Abstract: Introduction: A new dental implant-abutment design is available with the possibility of improving aesthetic with no compromise of mechanical strength, using perforated CAD/CAM ceramic blocks.

Objective: This study evaluated the influence of crown and hybrid abutment ceramic materials combination on the stress distribution of external hexagon implant supported prosthesis.

Method: Zirconia, lithium disilicate and hybrid ceramic were evaluated, totaling 9 combinations of crown and mesostructure materials. For finite element analysis, a monolithic crown cemented over a hybrid abutment (mesostructure + titanium base) was modeled and screwed onto an external hexagon implant. Models were then exported in STEP format to analysis software, and the materials were considered isotropic, linear, elastic and homogeneous. An oblique load (30°, 300N) was applied to the central fossa bottom and the system’s fixation occurred on the bone’s base.

Result: For crown structure, flexible materials concentrate less stress than rigid ones. In analyzing the hybrid abutment, it presented higher stress values when it was made with zirconia combined with a hybrid ceramic crown. The stress distribution was similar regarding all combinations for the fixation screw and implant.

Conclusion: For external hexagon implant, the higher elastic modulus of the ceramic crowns associated with lower elastic modulus of the hybrid abutment shows a better stress distribution on the set, suggesting a promising mechanical behavior.

Keywords

Ceramics, finite element analysis, dental implants, dental implant-abutment design, dental materials

Resumo

Resumo: Introdução: Um novo design de pilar para implantes dentários está disponível com a possibilidade de melhorar a estética sem comprometer a resistência mecânica, usando blocos cerâmicos perfurados para CAD/CAM.

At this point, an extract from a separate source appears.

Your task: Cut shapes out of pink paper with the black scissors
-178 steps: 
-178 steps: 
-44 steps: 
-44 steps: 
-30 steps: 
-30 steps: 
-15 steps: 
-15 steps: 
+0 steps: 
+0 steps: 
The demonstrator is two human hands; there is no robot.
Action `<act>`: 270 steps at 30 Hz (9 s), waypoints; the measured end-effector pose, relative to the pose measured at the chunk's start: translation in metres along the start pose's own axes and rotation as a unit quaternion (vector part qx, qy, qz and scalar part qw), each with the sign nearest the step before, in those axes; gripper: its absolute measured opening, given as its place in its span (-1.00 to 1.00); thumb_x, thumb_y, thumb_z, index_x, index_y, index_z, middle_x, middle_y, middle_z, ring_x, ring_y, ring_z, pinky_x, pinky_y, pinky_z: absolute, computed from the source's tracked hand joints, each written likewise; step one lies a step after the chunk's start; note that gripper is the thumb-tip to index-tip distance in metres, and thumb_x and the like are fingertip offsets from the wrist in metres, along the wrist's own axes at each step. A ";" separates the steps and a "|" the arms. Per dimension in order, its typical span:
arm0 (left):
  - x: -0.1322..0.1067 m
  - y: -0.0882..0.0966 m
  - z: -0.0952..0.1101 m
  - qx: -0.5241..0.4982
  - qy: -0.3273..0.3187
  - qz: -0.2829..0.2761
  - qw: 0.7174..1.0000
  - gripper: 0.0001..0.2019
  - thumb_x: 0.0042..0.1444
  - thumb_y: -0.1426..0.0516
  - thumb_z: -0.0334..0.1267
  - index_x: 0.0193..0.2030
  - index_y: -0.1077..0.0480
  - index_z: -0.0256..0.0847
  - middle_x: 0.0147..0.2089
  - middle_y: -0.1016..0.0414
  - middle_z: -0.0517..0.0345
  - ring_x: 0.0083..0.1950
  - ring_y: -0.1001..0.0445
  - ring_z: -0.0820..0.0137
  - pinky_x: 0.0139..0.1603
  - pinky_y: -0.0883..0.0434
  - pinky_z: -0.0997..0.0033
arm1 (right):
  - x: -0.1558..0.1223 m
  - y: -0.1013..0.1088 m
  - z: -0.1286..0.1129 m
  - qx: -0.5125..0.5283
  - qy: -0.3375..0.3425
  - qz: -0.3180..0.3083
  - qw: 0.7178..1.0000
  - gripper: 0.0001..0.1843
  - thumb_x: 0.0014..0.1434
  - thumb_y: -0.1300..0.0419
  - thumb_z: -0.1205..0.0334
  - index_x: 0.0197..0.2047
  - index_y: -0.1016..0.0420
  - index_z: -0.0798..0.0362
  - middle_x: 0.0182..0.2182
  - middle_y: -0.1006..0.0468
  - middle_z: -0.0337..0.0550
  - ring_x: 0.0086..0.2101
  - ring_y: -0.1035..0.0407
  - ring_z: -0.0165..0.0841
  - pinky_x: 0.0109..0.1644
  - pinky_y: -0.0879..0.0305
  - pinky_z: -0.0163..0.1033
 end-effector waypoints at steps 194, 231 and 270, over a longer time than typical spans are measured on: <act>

Objetivo: Este estudo avaliou a influência da combinação de diferentes materiais cerâmicos para coroa e para pilar híbrido na distribuição de tensões de prótese sobre implante hexágono externo.

Método: Zircônia, dissilicato de lítio e cerâmica híbrida foram avaliados, totalizando 9 combinações de materiais para coroa e mesoestrutura. Para análise de elementos finitos, uma coroa monolítica cimentada sobre um pilar híbrido (mesoestrutura + base de titânio) foi modelada sobre um implante de hexágono externo. Os modelos foram exportados em formato STEP para o software de análise, e os materiais foram considerados isotrópicos, lineares, elásticos e homogêneos. Uma carga oblíqua (30°, 300N) foi aplicada no fundo da fossa central e a fixação do sistema ocorreu na base do osso.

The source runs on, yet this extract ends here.